Pour le commandement de la 22ᵉ Région, il s’agit d’appliquer à la lettre la décision présidentielle et de rétablir la séparation entre les missions de défense nationale et la gestion des espaces économiques.

Ce retrait intervient environ une semaine après l’annonce faite par le Président Félix Tshisekedi. Le Chef de l’État avait alors ordonné le retrait des militaires et des policiers déployés de manière illégale dans les zones d’exploitation minière à travers toute la République démocratique du Congo.

L’objectif affiché est triple : protéger les travailleurs, sécuriser les recettes de l’État et redonner aux civils la pleine administration des sites de production.

Au Lualaba, province qui concentre une part importante de la production cuprifère et cobaltifère du pays, la présence militaire dans les carrières et concessions était devenue un sujet récurrent de tensions entre opérateurs, communautés locales et services de l’État. 

Avec le démarrage effectif au site de Kisankala, les autorités veulent donner un signal fort. D’autres sites de la province sont déjà ciblés pour les phases suivantes, selon des sources militaires.

Le désengagement des FARDC vise d’abord à mettre fin aux pratiques de tracasseries, d’extorsion et d’occupation anarchique régulièrement dénoncées autour des sites. Il doit aussi permettre aux services civils, à la police des mines et aux gardes de l’État d’assumer pleinement leurs prérogatives.

Pour les entreprises minières, cette mesure est perçue comme une étape vers plus de prévisibilité. La présence de militaires non affectés à des missions de sécurisation réglementée créait souvent des zones grises juridiques et des risques pour le personnel.

Côté communautés, l’attente est forte. À Lubudi comme dans d’autres territoires miniers, les habitants espèrent que ce retrait s’accompagnera d’un renforcement de la police des mines, d’une meilleure gestion des conflits fonciers et d’un partage plus équitable des retombées de l’exploitation.

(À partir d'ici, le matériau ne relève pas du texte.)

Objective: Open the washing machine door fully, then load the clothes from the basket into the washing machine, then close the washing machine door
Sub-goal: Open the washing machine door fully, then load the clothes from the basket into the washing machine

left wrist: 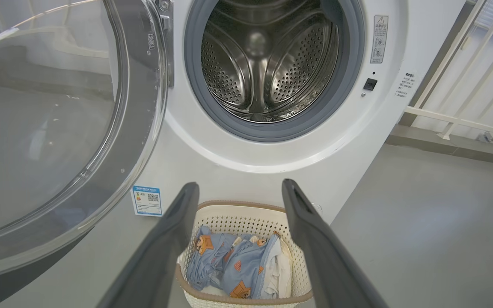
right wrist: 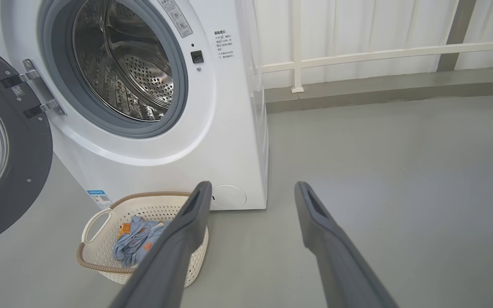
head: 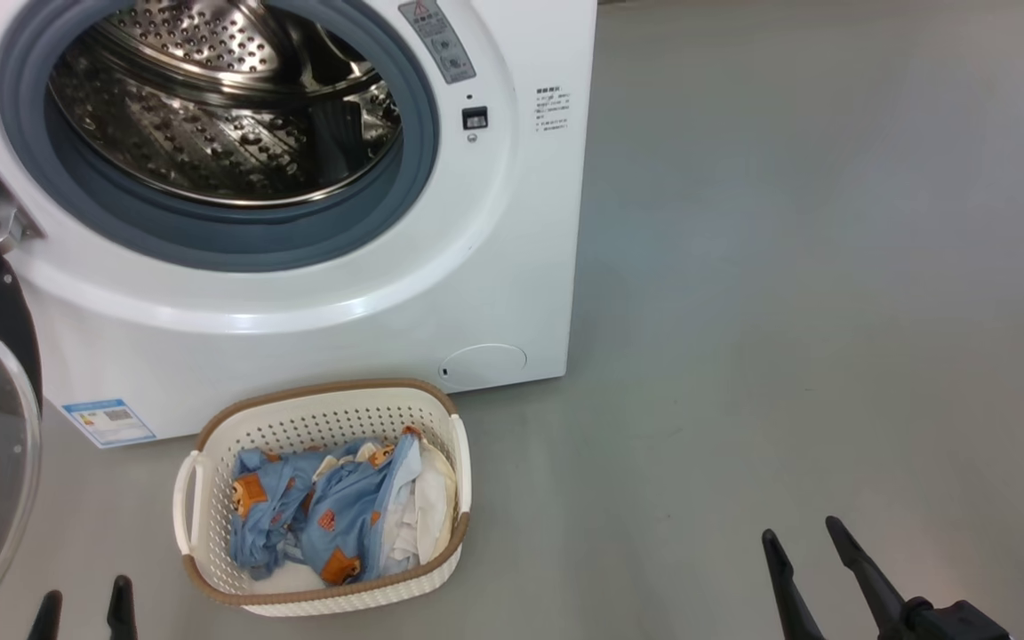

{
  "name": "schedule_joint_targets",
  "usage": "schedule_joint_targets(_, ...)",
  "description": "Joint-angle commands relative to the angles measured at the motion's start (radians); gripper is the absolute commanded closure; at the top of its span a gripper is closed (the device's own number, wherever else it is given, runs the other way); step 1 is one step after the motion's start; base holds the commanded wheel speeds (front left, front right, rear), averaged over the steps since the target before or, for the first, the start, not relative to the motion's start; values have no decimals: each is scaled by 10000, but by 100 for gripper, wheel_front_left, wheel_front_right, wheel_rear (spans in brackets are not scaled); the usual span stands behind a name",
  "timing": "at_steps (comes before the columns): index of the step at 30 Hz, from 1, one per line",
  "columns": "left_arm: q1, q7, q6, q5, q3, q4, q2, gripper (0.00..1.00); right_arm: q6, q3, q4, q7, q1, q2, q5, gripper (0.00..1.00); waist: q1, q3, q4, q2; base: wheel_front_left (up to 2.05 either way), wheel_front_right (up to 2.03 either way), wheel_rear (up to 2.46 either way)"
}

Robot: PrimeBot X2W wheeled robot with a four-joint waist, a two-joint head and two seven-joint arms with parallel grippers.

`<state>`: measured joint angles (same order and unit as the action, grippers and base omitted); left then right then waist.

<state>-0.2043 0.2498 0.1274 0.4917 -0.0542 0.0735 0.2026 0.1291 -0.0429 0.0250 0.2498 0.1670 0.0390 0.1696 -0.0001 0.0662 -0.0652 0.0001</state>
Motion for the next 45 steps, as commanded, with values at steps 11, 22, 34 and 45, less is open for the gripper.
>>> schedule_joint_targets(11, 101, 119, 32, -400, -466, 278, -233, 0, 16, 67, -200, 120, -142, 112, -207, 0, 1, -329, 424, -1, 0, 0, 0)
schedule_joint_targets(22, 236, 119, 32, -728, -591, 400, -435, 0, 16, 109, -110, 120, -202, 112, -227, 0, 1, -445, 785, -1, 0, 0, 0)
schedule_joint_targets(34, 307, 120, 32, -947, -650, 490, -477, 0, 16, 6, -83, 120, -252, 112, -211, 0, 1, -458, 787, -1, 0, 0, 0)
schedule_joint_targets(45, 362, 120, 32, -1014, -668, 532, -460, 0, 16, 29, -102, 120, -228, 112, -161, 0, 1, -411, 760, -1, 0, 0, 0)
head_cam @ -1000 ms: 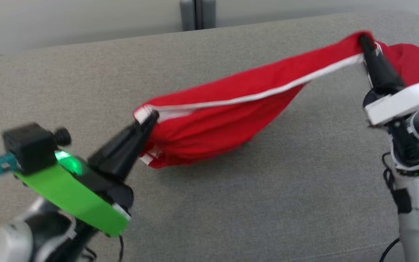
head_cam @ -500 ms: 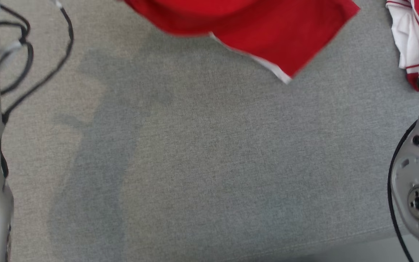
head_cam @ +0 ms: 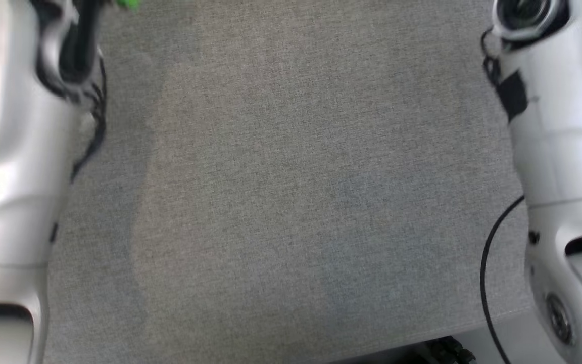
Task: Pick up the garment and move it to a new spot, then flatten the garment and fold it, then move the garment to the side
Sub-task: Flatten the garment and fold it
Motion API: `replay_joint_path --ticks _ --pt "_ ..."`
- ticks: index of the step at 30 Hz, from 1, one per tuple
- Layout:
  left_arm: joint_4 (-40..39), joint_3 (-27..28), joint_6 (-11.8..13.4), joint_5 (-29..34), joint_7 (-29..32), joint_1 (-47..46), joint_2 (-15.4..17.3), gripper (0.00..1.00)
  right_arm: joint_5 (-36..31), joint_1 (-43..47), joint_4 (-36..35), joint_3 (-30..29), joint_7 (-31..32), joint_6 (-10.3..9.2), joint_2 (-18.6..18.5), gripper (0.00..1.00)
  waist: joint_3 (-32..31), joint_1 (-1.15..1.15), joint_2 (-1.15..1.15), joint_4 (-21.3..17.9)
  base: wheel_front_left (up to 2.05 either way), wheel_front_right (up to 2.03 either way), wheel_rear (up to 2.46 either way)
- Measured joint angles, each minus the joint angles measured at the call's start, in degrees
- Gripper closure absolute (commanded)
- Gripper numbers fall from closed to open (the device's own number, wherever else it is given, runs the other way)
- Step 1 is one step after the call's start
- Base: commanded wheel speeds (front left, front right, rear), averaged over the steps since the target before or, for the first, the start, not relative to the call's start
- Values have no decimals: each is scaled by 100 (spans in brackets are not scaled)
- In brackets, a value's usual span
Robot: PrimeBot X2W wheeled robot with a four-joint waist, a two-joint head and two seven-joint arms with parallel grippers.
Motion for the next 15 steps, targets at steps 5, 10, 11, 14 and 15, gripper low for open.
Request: replay_joint_path --ticks 5,10,11,14,15 --pt "-397 -698 -7 -141 -658 1763 266 100 36 1802 -761 294 -180 1 -185 100 -122 0 0 54 0 0 0" --pt "-972 -686 -7 -386 -833 3472 279 100 147 3968 -1679 37 -285 9 -396 100 -438 -2 0 156 0 0 0" --pt "-1139 -679 -3 -402 -849 3874 282 100 166 4409 -1924 2 -279 9 -405 100 -536 -2 0 180 0 0 0" --pt "-1681 -645 138 -546 -857 4986 330 100 132 5764 -2539 -126 -101 9 -425 100 -845 -2 0 256 0 0 0" --pt "-1868 -631 208 -593 -857 5382 361 100 137 6218 -2784 -172 4 9 -414 100 -956 -2 0 280 0 0 0"
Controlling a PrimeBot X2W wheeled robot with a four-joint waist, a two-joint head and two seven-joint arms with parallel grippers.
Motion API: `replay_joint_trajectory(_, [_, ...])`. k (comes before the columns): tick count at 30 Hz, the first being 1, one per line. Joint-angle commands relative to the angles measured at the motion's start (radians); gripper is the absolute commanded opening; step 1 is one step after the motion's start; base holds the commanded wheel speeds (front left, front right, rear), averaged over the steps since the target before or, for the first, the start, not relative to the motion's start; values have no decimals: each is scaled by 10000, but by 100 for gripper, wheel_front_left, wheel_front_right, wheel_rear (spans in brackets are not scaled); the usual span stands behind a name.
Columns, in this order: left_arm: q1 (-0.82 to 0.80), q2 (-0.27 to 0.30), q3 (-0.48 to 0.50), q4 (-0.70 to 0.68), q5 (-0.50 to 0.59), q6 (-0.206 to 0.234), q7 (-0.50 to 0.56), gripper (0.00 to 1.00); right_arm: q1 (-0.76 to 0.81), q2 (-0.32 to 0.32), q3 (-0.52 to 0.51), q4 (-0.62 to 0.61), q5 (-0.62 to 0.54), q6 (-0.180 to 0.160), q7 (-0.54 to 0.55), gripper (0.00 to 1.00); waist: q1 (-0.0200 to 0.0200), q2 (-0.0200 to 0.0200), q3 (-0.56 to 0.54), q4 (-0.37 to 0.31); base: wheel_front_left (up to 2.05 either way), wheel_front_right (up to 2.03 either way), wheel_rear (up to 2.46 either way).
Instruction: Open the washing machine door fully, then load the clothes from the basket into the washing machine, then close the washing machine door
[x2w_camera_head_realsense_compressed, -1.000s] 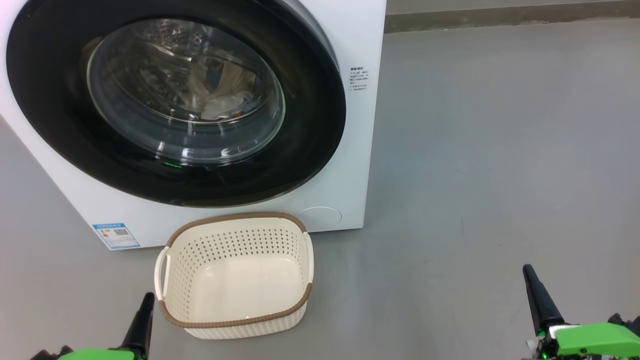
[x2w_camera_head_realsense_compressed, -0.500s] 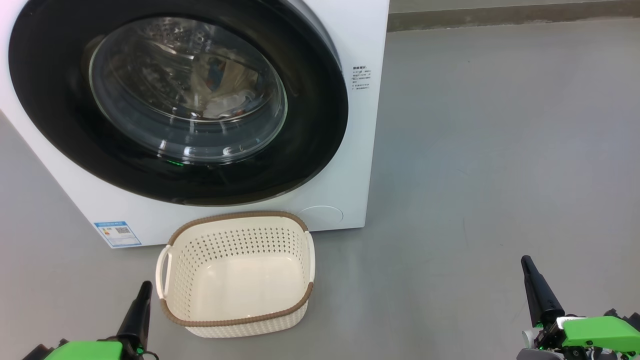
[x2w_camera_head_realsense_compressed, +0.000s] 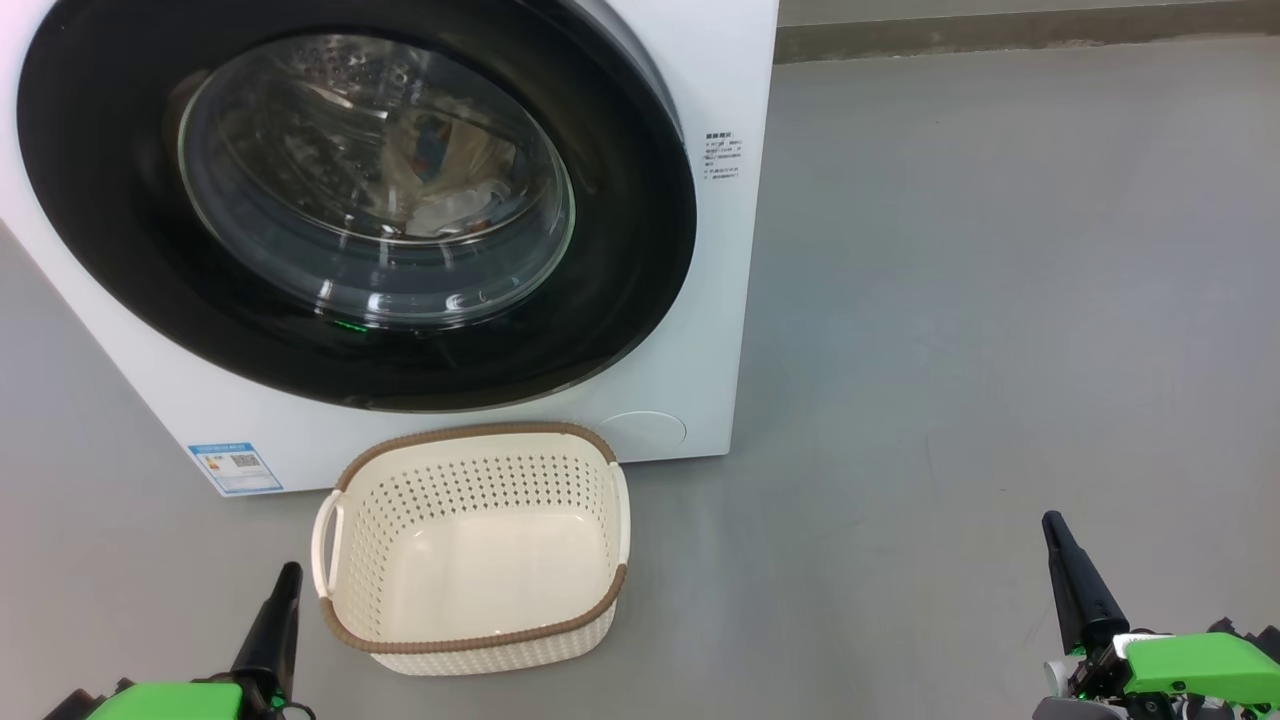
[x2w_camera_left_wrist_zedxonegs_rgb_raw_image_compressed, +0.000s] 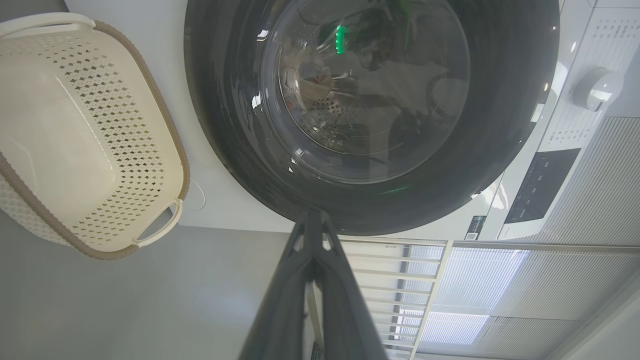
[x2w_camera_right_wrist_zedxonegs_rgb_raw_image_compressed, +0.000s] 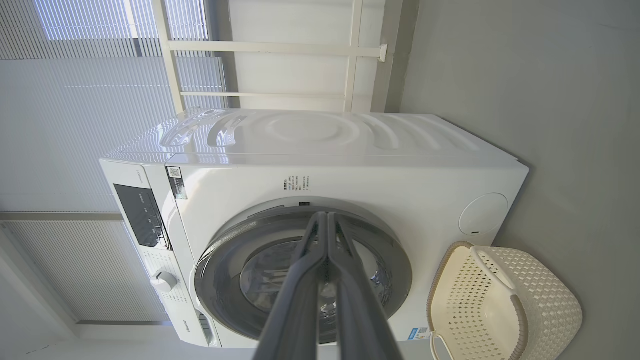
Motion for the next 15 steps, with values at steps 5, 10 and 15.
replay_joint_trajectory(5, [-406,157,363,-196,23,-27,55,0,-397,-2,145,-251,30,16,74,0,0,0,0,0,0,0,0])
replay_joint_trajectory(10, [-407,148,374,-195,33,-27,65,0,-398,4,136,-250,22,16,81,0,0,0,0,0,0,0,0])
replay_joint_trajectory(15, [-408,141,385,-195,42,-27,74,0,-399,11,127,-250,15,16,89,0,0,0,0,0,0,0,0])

Les autorités provinciales du Lualaba annoncent par ailleurs la mise en place de missions de contrôle pour vérifier que le retrait est effectif et qu’aucun élément ne reste sur les sites sous un autre prétexte.

Au-delà de l’aspect sécuritaire, cette opération est aussi un test de l’autorité de l’État. Le succès du retrait dépendra de la capacité du gouvernement à maintenir l’ordre sans l’armée, à sanctionner les dérapages et à protéger les installations stratégiques.

Le général-major Eddy Kapend a insisté sur la discipline. Selon lui, aucun militaire ne doit se soustraire à l’ordre ni chercher à rester sur un site sous couvert de mission privée. Des sanctions sont prévues contre les récalcitrants.

Le gouvernement central suit de près l’évolution. Le ministère des Mines et celui de la Défense doivent, dans les prochaines semaines, présenter un rapport conjoint sur l’état d’avancement du retrait dans l’ensemble des provinces minières.

Kisankala n’est qu’un début. Le plan prévoit une extension progressive à l’ensemble des sites miniers du Lualaba, puis aux autres bassins miniers du pays : Haut-Katanga, Ituri, Nord-Kivu et Sud-Kivu.

L’enjeu est de taille. En désarmant l’économie minière de toute interférence militaire illégale, Kinshasa espère améliorer le climat des affaires, rassurer les investisseurs et augmenter les recettes publiques.

Pour les populations du Lualaba, le retrait en cours à Kisankala est le premier acte concret. Reste maintenant à le consolider, à l’évaluer et à l’étendre pour que la décision présidentielle produise tous ses effets sur le terrain.